### About this task
Only lines holding the word "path" are wanted from the records; copy all of them.

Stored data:
· · · · · · ·

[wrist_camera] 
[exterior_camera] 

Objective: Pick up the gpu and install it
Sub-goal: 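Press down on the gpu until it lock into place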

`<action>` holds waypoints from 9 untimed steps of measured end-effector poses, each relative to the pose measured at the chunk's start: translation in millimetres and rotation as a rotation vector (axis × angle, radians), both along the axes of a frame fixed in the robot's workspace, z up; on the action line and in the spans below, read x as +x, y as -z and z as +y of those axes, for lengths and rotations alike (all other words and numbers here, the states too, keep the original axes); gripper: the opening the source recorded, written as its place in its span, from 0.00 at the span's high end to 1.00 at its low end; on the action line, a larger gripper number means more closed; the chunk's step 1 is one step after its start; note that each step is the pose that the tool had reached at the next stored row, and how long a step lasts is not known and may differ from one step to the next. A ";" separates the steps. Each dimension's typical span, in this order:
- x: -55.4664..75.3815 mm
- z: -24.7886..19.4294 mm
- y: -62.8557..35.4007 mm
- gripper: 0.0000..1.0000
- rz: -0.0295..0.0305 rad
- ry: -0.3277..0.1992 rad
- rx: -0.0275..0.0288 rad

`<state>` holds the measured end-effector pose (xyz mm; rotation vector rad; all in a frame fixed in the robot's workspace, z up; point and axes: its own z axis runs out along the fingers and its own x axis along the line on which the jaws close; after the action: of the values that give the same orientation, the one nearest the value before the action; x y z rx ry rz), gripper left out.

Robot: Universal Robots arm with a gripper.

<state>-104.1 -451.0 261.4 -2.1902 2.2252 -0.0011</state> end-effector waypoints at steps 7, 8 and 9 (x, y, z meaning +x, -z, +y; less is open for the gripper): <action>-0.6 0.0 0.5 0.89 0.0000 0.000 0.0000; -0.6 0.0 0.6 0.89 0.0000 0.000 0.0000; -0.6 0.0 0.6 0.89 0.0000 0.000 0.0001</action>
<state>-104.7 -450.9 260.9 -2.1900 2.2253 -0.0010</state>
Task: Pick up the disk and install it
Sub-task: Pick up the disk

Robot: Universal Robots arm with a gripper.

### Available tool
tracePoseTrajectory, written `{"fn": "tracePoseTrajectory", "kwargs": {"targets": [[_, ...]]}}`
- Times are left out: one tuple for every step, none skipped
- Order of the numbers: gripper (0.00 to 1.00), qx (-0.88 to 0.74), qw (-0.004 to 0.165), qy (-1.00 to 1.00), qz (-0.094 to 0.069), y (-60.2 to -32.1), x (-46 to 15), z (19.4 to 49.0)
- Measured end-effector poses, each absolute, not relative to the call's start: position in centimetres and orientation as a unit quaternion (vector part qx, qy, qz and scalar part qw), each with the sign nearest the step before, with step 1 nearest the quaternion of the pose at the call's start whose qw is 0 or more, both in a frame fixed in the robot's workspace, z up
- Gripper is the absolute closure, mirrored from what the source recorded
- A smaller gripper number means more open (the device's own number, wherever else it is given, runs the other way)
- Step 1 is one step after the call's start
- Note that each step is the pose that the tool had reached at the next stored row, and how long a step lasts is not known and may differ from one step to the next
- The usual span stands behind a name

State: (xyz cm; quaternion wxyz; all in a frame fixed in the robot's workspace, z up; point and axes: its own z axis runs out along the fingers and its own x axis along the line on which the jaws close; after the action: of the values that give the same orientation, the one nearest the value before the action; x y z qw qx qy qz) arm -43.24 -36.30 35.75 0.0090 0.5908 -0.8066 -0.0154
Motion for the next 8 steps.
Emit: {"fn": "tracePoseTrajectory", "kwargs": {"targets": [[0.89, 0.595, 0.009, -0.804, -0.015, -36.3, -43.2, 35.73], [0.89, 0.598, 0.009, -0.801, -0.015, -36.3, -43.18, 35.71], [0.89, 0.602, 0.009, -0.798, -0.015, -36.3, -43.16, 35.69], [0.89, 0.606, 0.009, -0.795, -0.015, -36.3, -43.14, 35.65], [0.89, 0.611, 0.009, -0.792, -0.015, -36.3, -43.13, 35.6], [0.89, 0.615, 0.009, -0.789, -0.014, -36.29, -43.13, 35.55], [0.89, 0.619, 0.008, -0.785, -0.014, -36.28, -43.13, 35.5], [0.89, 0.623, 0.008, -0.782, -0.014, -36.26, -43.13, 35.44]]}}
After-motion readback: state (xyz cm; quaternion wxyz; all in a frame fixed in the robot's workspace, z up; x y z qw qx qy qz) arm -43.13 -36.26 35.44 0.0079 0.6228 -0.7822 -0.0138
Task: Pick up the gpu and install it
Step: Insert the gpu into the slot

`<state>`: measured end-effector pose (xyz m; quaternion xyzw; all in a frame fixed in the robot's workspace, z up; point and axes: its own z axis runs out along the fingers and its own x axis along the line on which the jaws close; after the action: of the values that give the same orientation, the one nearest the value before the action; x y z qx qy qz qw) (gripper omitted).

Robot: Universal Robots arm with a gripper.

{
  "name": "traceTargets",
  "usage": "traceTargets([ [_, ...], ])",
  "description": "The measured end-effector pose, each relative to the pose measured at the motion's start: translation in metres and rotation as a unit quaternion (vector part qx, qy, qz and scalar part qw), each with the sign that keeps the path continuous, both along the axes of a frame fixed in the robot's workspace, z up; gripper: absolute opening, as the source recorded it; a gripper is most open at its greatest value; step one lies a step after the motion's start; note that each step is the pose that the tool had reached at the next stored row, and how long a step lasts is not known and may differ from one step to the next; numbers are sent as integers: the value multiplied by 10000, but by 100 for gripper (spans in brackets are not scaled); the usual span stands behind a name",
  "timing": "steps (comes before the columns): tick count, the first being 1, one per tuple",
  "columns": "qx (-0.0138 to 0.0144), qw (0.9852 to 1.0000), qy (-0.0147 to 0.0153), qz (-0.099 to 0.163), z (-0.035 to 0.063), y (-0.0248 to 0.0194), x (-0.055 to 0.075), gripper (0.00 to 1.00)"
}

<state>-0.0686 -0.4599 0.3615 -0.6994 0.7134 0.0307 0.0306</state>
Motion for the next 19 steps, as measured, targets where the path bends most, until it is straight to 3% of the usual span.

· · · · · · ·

### Solved problem
  "description": "The measured end-effector pose, each relative to the pose measured at the motion's start: translation in metres and rotation as a unit quaternion (vector part qx, qy, qz and scalar part qw), each with the sign that keeps the path continuous, both along the axes of a frame fixed in the robot's workspace, z up; gripper: absolute opening, as the source recorded it; a gripper is most open at its greatest value; step one lies a step after the motion's start; note that each step is the pose that the tool had reached at the next stored row, and how long a step lasts is not known and may differ from one step to the next; numbers are sent as integers: the value multiplied by 10000, but by 100 for gripper (spans in brackets are not scaled); the usual span stands behind a name",
Motion for the next 19 steps, as measured, targets where the path bends most, until it is straight to 3% of the usual span.

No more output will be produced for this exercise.